In a briefing with reporters, Jonathan Dela Viña, market operations development manager of the Independent Electricity Market Operator of the Philippines (IEMOP), indicated that the new retail customers applied for switching in January and their switch to retail electricity suppliers (RES) had already been processed this month.
The new power retail customers are end-users within the 500-kilowatt (kW) threshold, of which switch to contestability was enforced by the ERC this year. As a contestable customer, the end-user can directly contract with a retail electricity supplier for the volume, rate and package of services that it prefers.
“IEMOP started processing the 500kW switch requests in January and they have now executed (the RES contracts), so they’ll be supplied by their retail electricity suppliers for the March billing period,” Dela Viña explained.
IEMOP is the operator of the country’s Wholesale Electricity Spot Market (WESM), which also serves as the central registration body for participants in the retail market.
Last year, Dela Viña noted that there have been 194 switches between retail electricity suppliers; and in the period from 2014-2019, RES switches covered 352 customers.

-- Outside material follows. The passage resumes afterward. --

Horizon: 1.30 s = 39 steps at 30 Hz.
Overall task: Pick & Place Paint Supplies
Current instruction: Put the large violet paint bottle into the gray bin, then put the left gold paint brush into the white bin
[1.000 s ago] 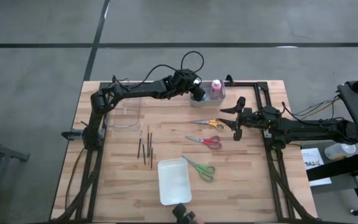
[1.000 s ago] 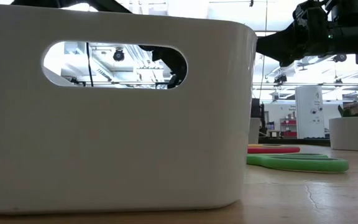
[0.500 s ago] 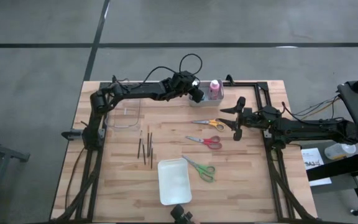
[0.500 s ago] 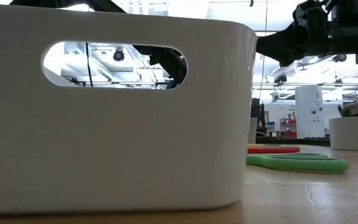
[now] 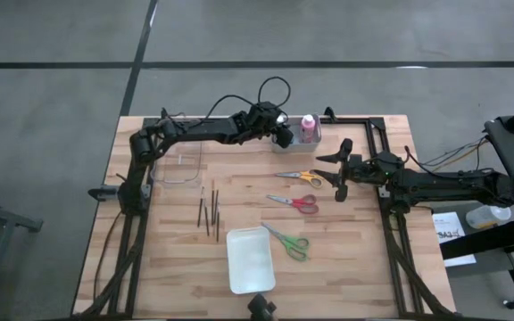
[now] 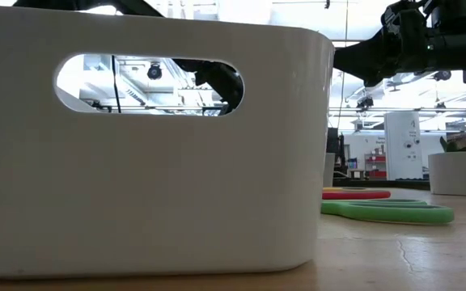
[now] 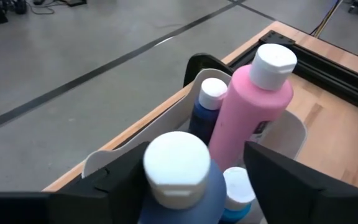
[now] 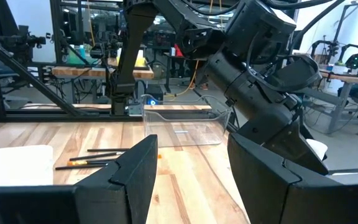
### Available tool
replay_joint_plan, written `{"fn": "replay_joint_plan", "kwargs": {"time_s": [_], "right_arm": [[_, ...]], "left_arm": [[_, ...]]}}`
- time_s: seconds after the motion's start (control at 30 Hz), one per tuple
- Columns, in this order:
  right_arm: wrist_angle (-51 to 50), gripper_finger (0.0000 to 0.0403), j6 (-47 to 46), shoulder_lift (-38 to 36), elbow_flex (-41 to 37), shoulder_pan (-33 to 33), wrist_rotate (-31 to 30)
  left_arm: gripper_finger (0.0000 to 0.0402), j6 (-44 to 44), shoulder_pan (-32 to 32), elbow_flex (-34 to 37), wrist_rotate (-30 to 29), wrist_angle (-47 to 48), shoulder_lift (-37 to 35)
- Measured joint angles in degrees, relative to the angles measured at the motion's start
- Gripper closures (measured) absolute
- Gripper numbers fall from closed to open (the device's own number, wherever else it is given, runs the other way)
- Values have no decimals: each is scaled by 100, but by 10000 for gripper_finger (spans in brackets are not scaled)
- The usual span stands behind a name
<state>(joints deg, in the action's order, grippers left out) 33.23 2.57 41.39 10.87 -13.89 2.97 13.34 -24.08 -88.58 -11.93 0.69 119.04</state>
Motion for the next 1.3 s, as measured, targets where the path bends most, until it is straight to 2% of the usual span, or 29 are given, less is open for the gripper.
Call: {"fn": "replay_joint_plan", "kwargs": {"time_s": [0.17, 0.37, 0.63, 0.87, 1.17, 1.3], "right_arm": [[0, 209, 0, 0, 0, 0, 1], [0, 209, 0, 0, 0, 0, 0], [0, 209, 0, 0, 0, 0, 1], [-3, 209, 0, 0, 0, -1, 1], [-11, 209, 0, 2, 0, -2, 0], [-13, 209, 0, 2, 0, -2, 1]], "left_arm": [[106, -157, 0, 11, 0, 42, -105], [104, -298, 0, 9, -18, 119, -535], [103, -292, 97, 7, -48, 874, -1163], [103, -299, 432, 4, -43, 1977, -1699], [103, -163, 999, 11, -50, 3866, -2135], [103, 145, 1256, 87, -305, 4445, -2185]]}}
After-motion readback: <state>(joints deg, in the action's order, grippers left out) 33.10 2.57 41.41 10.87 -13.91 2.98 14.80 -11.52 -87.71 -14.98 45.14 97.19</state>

Very often, according to IEMOP, the switches happen at the end of the contracts between the RES and the concerned customer; and pricing had been observed among the main triggering factor for supplier switching. Another emerging trend, according to Dela Viña, is the preference of some customers for renewable energy as a source of their supply.
“We’re seeing that their contracts are already expiring when they first opted for contestable market, so there’s a lot more transfers between RES in 2020,” Dela Viña reiterated.
With the continued lowering of RCOA thresholds in the next two years, IEMOP stated that it is now preparing for anticipated RES switches within the 100-kW threshold and aggregation to be implemented January next year; and onward to the household level which is due for enforcement on January 26, 2023.
“In anticipation of these developments, IEMOP has completed our initial studies for the development of the framework for household level implementation and we presented that to the DOE (Department of Energy) and ERC (Energy Regulatory Commission),” Dela Viña explained.
He further stressed “we have conducted a study to check if there are improvements that we’ll need to introduce to the different market procedures so that we can efficiently implement retail competition at lower thresholds.”